**WHAT IS BEING ASKED:** Retype exactly the lines from the one holding "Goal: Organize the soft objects" through the final line of the data, both included.

**THE DATA:**
──────────

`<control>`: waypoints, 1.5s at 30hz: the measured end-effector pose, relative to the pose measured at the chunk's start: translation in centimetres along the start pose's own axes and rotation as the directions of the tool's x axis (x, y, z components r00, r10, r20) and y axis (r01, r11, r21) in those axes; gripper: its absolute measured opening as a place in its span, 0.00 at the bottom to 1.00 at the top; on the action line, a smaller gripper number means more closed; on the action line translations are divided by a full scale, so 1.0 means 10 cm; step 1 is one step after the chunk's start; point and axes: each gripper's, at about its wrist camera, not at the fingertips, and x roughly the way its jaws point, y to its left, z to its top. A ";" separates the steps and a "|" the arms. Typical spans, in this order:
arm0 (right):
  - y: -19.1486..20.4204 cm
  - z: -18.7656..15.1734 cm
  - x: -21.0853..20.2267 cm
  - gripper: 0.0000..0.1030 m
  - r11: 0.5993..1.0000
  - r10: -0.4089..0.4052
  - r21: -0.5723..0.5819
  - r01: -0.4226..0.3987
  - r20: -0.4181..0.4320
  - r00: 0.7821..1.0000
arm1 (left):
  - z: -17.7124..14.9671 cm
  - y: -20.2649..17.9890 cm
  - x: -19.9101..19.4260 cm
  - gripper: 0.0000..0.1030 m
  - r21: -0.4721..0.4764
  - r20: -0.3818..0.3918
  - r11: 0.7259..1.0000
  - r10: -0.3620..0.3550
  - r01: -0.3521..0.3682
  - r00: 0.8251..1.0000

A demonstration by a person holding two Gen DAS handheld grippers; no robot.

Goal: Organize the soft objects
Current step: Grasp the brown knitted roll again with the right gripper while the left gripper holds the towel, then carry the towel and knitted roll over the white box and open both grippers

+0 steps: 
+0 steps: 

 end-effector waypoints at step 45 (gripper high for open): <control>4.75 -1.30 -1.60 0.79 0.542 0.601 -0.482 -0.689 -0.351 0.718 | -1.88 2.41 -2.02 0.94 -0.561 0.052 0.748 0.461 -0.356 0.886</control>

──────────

**WRITTEN RESPONSE:**
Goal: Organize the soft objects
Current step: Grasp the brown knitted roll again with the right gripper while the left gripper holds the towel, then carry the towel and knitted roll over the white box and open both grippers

+0 steps: 
+0 steps: 

 end-effector waypoints at step 45 (gripper high for open): <control>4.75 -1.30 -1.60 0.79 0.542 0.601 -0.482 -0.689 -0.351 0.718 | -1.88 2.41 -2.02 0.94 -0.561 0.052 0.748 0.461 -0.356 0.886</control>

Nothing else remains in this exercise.